On the other hand, for the Italian philosopher Giorgio Agamben, Aristotle – to put it rather bluntly – set Western history on its course towards the gas chambers. In the Modern era, Agamben claims, a “zone of indistinction” emerged which linked zoe and bios, where they had once been separate, making possible an easy slippage from one to the other; those who are fully human today are subhuman tomorrow, fit only for slave labour, medical experimentation, and murder. As Theodor Adorno famously asked whether there was a straight line of development from the slingshot to the atom bomb, one might similarly ask whether there is also a line from Aristotle to Auschwitz.

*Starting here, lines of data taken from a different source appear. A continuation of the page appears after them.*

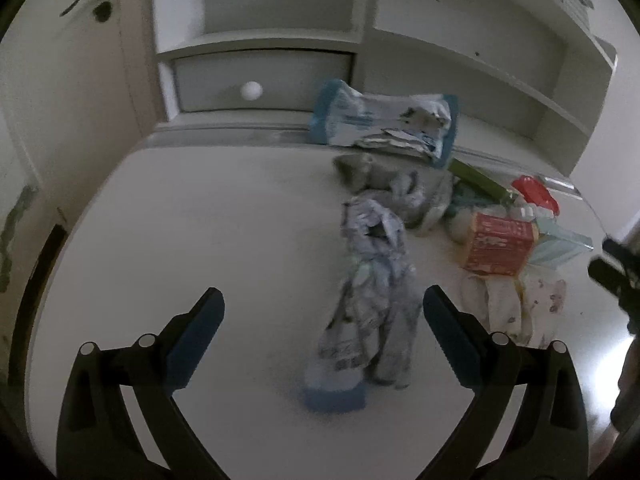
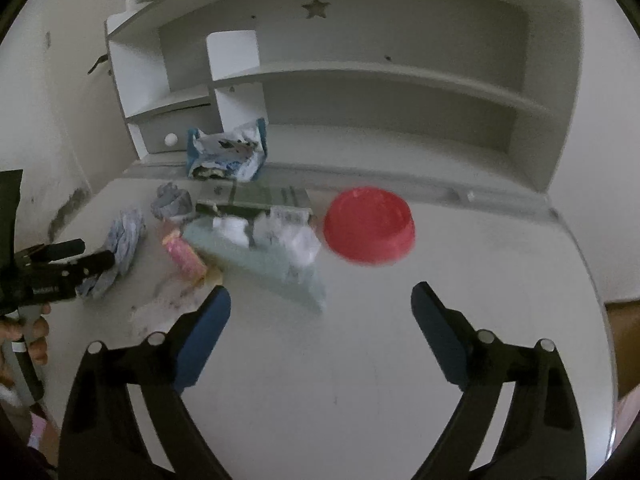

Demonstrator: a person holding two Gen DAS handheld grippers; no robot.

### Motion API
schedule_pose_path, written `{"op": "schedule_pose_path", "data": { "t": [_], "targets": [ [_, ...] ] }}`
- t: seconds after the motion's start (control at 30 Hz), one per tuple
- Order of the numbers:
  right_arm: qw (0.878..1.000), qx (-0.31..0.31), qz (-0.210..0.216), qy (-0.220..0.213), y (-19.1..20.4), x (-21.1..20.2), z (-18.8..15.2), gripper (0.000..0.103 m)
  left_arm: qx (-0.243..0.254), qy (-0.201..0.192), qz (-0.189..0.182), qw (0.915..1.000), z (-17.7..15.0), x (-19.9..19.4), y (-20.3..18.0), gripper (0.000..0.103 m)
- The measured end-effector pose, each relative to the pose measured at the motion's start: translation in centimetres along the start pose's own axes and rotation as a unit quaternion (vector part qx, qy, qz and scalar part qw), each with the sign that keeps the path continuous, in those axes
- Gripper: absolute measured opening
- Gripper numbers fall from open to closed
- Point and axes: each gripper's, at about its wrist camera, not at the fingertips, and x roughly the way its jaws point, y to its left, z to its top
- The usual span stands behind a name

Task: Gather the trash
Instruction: 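Grasp the blue-white wrapper with the left gripper while the right grasps the teal box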

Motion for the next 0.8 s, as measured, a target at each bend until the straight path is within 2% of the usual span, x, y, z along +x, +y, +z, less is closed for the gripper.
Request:
{"op": "schedule_pose_path", "data": {
  "t": [0.13,0.2,0.23,0.27,0.3,0.33,0.4,0.53,0.7,0.8],
  "targets": [
    [0.998,-0.043,0.031,0.019,0.8,2.0,1.1,0.076,0.008,0.019,-0.011,0.9997,0.3,1.3,-0.8,0.096],
    [0.995,-0.069,0.056,0.042,1.4,3.1,1.2,0.071,0.011,0.026,-0.027,0.9992,0.3,1.6,-0.7,0.079],
    [0.994,-0.080,0.062,0.048,1.6,3.4,1.1,0.064,0.015,0.025,-0.025,0.9993,0.2,1.6,-0.8,0.076],
    [0.992,-0.088,0.070,0.052,1.8,3.7,1.0,0.051,0.021,0.024,-0.027,0.9991,0.2,1.6,-0.9,0.066],
    [0.991,-0.089,0.079,0.059,1.8,3.9,1.0,0.043,0.027,0.023,-0.036,0.9987,0.1,1.5,-0.9,0.051],
    [0.990,-0.083,0.092,0.063,1.8,4.1,1.1,0.030,0.031,0.023,-0.038,0.9985,0.1,1.4,-1.0,0.043],
    [0.989,-0.069,0.110,0.073,1.8,4.1,1.1,0.022,0.030,0.025,-0.042,0.9983,0.1,1.4,-1.0,0.036],
    [0.988,-0.058,0.121,0.071,2.6,2.8,0.6,0.011,0.026,0.027,-0.047,0.9982,-0.2,1.0,-0.9,0.035],
    [0.994,0.008,0.100,0.033,0.6,-0.4,0.3,0.011,0.018,0.028,-0.070,0.9970,-0.5,0.3,-0.9,0.035],
    [0.993,0.049,0.105,-0.004,-0.8,-3.4,0.0,0.011,0.023,0.015,-0.075,0.9968,-0.5,-0.5,-1.2,0.035]
  ]
}}
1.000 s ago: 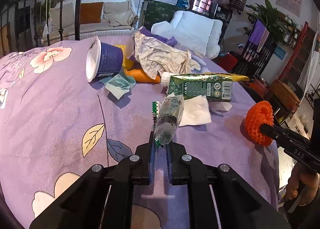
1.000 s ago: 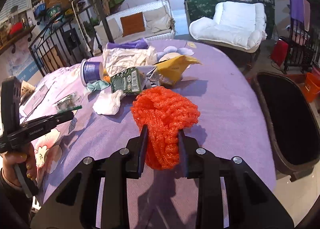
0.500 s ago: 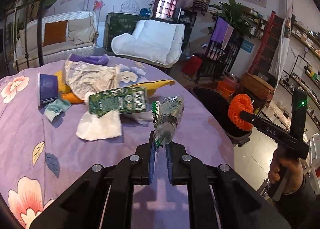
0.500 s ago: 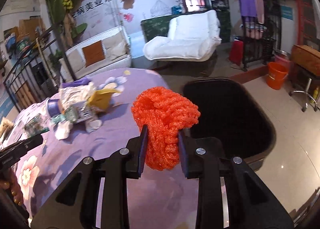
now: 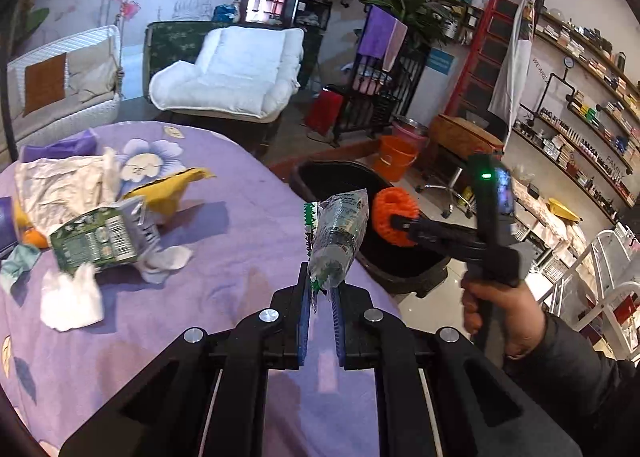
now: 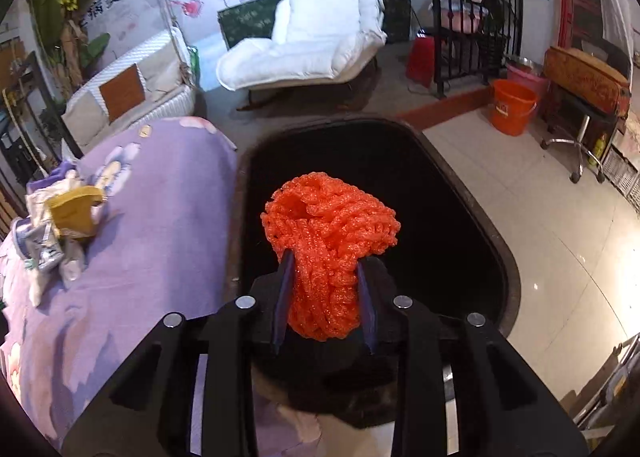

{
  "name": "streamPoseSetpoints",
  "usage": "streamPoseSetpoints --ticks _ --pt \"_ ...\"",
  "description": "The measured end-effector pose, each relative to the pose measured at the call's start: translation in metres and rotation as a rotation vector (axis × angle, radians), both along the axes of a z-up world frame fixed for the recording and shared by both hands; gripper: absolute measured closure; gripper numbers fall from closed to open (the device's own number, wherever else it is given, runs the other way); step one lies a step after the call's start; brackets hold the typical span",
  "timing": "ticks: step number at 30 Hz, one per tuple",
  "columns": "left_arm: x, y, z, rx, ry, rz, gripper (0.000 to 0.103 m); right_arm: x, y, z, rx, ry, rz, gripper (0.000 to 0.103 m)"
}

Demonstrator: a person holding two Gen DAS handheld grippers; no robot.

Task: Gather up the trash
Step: 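Carry both items to the black bin and open both tools to drop them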

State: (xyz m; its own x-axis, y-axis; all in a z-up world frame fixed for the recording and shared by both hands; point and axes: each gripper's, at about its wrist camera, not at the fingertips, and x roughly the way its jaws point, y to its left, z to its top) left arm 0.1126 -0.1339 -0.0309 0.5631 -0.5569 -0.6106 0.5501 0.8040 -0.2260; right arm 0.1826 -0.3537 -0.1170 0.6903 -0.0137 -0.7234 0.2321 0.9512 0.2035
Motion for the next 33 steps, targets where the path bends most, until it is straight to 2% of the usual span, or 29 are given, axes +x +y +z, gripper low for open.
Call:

It would surely be a gross, even offensive, simplification to imagine that Aristotle, by having certain ideas, made Auschwitz inevitable. What this debate does show, I think, is how well-meaning moral categories (not unrelated to our case) can be subverted and go horribly awry. But this does not happen simply in the realm of abstract ideas, following some kind of immanent logic; no, it takes place in particular situations and environments — for instance, in care homes. I have suggested that uncertainty, which is always a part of our moral and social lives, can be a catalyst for this, especially when it becomes a near-absolute, as it does when you are placed in the difficult position of caring for so many frail, frightened people whom you know only partially, if you ever know them at all; whose autonomy and understanding are almost impossible to gauge; and this while trying your very best to slough the accumulated burden of all the cultural and social prejudice directed daily against the elderly and the infirm.
(And this without considering the economic uncertainty: the lack of necessary equipment (one automatic harness to move nearly forty immobile residents – no manual lifting – so most of the day is spent hoisting and then wheeling residents around, going up and down in the lift with the harness from bedroom to living room and back, not in meaningfully interacting with them); the poor pay and long hours; the almost untenable staff turnover rate; the staff sent straight from the Job Centre, their (the home’s and the staff’s) last resort…)
In the end, perhaps it really is the case that beyond the ideas and intentions of individuals, good or bad, the care institution itself, as a kind of supra-individual creating moral uncertainty, should bear the greatest responsibility for whether carers have the choice to be anything else. So why, as when we examine the banking system, is it to individuals that we look, time and again, when we blame for abuse and excess? Why is the idea of personal responsibility so much more seductive than the idea of structural responsibility?
In his famous third letter to Arnold Ruge, the young Marx explained, “the reform of consciousness consists entirely in making the world aware of its own consciousness, in arousing it from its dream of itself, in explaining its own actions to it”; and so might we see our questioning why we blame who or what we blame, whether it be individual bankers not the banking system, individual carers not the institution of care — so might we see this, as one necessary reform of consciousness to be made if we want, finally, to crack the most vital question of all: What is to be done?